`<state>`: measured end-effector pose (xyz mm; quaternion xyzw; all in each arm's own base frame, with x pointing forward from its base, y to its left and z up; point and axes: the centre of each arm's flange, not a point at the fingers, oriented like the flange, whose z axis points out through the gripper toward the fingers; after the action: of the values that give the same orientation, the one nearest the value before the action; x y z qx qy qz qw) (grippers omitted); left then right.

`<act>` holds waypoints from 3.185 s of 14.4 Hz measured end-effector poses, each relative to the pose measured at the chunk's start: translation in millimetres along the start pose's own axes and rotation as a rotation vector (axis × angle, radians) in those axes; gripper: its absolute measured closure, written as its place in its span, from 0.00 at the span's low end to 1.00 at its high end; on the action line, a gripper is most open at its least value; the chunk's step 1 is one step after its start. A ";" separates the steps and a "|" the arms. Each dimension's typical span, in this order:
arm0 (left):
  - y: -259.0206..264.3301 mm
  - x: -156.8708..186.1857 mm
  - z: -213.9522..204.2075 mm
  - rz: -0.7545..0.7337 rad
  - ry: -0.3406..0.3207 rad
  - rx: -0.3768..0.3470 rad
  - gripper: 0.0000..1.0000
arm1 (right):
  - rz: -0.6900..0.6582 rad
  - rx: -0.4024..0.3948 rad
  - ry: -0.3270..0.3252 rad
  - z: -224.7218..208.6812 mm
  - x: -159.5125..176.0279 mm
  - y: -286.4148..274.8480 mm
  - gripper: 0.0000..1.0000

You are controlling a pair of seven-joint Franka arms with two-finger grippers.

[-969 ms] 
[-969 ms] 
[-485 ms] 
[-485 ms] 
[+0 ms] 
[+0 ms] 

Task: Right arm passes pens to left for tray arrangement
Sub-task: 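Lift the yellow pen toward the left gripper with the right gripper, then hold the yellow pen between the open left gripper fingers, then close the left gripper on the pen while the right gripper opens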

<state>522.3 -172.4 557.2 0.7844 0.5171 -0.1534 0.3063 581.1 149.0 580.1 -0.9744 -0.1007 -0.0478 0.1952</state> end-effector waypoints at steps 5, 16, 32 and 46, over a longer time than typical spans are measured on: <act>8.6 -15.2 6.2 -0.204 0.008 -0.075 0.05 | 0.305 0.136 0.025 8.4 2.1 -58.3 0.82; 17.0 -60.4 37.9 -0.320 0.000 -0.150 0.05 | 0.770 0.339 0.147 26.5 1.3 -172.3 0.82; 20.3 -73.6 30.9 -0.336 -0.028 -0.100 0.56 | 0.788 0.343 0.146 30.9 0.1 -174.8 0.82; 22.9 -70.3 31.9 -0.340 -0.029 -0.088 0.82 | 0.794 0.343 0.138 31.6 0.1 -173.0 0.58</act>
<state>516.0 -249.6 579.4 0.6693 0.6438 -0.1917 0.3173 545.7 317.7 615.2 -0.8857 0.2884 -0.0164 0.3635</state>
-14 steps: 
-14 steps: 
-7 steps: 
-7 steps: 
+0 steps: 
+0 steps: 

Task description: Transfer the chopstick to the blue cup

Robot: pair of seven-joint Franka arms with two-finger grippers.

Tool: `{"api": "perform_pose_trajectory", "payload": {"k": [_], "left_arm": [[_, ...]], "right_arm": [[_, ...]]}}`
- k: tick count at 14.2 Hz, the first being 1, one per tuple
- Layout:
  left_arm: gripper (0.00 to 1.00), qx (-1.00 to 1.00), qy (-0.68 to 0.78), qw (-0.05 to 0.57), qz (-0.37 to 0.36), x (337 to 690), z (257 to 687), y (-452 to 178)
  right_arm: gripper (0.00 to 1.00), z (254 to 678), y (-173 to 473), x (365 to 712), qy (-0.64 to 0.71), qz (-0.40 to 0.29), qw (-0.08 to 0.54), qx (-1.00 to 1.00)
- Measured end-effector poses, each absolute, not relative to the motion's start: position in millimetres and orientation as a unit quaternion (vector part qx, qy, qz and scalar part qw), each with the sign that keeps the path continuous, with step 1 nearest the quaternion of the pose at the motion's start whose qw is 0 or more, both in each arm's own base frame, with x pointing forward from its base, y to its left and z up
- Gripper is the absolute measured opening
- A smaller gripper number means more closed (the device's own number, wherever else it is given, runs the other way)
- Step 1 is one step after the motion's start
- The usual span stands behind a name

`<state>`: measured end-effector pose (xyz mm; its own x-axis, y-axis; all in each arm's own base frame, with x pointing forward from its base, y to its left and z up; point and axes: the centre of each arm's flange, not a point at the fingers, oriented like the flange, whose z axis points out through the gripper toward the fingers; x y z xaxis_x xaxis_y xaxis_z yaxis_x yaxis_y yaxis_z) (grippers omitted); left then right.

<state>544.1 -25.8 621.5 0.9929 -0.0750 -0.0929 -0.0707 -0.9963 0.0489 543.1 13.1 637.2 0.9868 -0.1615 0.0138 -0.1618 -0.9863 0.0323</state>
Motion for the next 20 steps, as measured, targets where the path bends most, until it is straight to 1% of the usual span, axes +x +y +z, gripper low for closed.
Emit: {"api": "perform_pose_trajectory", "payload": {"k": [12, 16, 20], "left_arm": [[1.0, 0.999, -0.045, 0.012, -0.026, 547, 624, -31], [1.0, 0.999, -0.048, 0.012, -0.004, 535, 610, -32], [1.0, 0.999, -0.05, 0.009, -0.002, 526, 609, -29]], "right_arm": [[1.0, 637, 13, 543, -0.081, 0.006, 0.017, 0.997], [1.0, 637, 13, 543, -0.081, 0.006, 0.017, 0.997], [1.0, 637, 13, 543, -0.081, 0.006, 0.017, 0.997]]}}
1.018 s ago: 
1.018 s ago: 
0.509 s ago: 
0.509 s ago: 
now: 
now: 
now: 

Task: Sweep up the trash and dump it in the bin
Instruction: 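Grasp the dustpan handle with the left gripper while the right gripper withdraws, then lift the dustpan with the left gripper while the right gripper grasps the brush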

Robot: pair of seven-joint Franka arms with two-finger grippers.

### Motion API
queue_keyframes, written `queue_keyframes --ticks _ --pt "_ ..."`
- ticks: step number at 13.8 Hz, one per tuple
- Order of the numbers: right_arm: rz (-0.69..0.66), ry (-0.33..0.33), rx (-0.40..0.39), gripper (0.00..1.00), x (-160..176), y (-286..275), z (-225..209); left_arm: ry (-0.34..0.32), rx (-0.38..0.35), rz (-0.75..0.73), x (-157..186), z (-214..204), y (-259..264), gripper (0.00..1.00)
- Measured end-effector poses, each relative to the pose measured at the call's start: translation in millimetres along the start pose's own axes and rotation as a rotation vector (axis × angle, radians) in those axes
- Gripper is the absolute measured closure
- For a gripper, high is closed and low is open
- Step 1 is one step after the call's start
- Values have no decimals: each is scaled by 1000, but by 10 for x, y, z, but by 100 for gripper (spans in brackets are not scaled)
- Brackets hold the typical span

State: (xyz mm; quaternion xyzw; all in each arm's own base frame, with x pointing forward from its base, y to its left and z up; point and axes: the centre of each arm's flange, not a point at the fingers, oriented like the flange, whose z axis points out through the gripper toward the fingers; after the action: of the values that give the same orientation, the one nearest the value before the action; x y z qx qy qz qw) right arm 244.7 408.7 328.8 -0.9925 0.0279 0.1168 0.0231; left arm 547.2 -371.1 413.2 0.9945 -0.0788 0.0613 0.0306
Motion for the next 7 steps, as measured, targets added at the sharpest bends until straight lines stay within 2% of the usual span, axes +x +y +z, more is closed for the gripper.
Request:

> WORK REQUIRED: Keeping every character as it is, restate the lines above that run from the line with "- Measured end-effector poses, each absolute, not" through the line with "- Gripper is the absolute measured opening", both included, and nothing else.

> RESPONSE BOX:
- Measured end-effector poses, each absolute, not relative to the motion's start: position in millimetres and orientation as a unit quaternion (vector part qx, qy, qz and scalar part qw), each with the sign that keeps the path continuous, with step 1 nearest the quaternion of the pose at the motion's start whose qw is 0 or more, both in each arm's own base frame, with x pointing forward from its base, y to its left and z up
- Gripper is the absolute measured opening

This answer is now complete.